Se non soffrissimo ancora dei residui del lockdown (ci sono, anche se nessuno sembra accorgersene) sarebbe bello conversare con Elisabeth Strout seduti a colazione, e avere da lei notizie di prima mano sul Maine e su cosa pensano da quelle parti della prossima perniciosa rielezione di Trump. Ma è la sua alter-ego Lucy Barton a dire la sua, in questo quarto libro del ciclo di romanzi a lei dedicato. E ne siamo felici, perché proprio su pandemia e lockdown, e sull’inizio di quel flagello targato 2020, il racconto può estendersi sulle vicende generazionali di una famiglia molto allargata e su quel paesaggio “americano” (qui le virgolette, a uso di noi europei, sono necessarie) che tanto hanno motivato il successo della scrittrice relativo ai suoi tanti romanzi. Un’America che può trasferirsi, non senza terrori più o meno sopiti e legami materni altalenanti, da New York (preda di focolai epidemici) a ignote cittadine della profonda provincia dove tutti gli abitanti odiano gli invasori metropolitani.
L’America di Lucy è questa, nel pieno di un periodo storico dove la vita è appesa alle esternazioni invisibili di un virus. Ma Lucy si ritrova davanti all’oceano (Lucy by the Sea), ed è una bella vista, grazie al primo marito William, scienziato che capisce subito quanto sta accadendo e la porta in salvo in un luogo dove il distanziamento risulta facile e non privo di fascino considerando l’armonia del paesaggio circostante. Un luogo tutto sommato magico, dominato da nevicate stagionali e tramonti infuocati su maree che impongono il loro tempo alla scrittrice Lucy, lontana dai familiari ma presente anche più di quanto loro vorrebbero. Le digressioni in questo romanzo abbondano, gli stessi personaggi sembrano aderire all’inevitabilità riservata loro da una Strout in stato di grazia (coadiuvata dalla bella traduzione di Susanna Basso) e capace di infondere al diario della sua “collega” immaginaria una purezza di linguaggio alquanto rara di questi tempi. I sentimenti non sono indossati ma esistono praticamente sotto la pelle di ognuno, che poi li trasuda pienamente riconoscibili: il lettore lo sa, sta assistendo a un fallimento epocale e a molti fallimenti indotti dalla diversità individuale. Dalla paura per Trump alla disfunzione dei rapporti familiari, ci sono saggezze ben strutturate sparse in tutto il romanzo.

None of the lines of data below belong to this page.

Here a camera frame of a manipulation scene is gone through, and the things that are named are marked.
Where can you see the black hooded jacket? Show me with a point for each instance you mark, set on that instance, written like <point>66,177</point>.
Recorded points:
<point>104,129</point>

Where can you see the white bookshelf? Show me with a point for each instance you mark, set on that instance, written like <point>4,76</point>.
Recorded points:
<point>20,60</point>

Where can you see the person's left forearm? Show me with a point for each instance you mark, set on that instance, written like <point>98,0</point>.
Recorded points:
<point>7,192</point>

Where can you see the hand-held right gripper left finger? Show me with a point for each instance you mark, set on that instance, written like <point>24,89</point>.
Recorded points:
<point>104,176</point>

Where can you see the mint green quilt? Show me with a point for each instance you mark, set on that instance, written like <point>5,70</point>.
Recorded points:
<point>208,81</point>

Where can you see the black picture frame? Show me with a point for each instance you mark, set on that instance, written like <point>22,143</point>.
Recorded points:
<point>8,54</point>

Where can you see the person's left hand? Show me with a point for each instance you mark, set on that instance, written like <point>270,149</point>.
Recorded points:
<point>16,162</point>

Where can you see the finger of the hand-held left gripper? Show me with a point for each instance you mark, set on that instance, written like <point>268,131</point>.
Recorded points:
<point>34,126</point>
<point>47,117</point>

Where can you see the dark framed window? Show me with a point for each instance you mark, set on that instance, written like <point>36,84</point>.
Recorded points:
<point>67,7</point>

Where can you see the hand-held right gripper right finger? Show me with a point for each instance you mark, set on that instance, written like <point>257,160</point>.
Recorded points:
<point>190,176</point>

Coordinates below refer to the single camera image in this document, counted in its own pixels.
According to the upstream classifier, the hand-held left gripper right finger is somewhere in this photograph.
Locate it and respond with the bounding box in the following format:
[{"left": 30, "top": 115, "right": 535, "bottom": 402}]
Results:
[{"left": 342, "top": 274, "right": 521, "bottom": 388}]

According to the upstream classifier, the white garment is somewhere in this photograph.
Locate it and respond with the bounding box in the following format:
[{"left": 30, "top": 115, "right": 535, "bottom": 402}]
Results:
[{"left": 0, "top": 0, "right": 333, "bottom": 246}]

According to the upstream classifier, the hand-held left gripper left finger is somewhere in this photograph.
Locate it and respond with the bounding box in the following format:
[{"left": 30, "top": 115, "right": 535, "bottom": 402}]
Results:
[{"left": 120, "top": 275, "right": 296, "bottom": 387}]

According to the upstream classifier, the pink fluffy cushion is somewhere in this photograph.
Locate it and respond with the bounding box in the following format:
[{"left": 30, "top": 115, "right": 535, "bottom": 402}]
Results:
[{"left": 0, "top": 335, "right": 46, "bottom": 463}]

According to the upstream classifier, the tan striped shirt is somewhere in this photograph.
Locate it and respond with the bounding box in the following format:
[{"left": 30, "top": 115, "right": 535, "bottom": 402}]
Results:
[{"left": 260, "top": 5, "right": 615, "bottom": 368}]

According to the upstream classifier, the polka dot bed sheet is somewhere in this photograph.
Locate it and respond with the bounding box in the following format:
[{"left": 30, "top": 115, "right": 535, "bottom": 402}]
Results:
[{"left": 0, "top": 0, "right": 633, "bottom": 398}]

Le nuove abitudini sul bordo dell’Oceano, distanti da New York, modificano i rapporti amorosi (uno di questi, essenziale, trova il suo spazio proprio al centro del libro) e la struttura delle famiglie, i problemi e le soluzioni trovano dalla stessa parte scrittrice e personaggio principale, scrittrice anch’essa e ben conosciuta, che ora si ritrova negli stessi luoghi, la stessa cittadina Crosby, dove cammina Olive Kitteridge, protagonista di un altro ciclo di romanzi e racconti di Strout. Lucy ne sente parlare ma non la incrocia. Lucy, oppressa da problemi personali, si appella all’amore alzando la già consueta asticella dell’attenzione verso parenti e amici, e verso la natura circostante che riserva sorprese inaspettate per l’ex-abitante di New York. Nuove sorprese a nuovi abbracci nel suo animo, qualcosa che somiglia più a un picnic che a una colazione, per noi che volevamo farci cogliere in flagrante con una delle voci più “pensose” – risolta nel linguaggio e per questo irrinunciabile – della narrativa americana.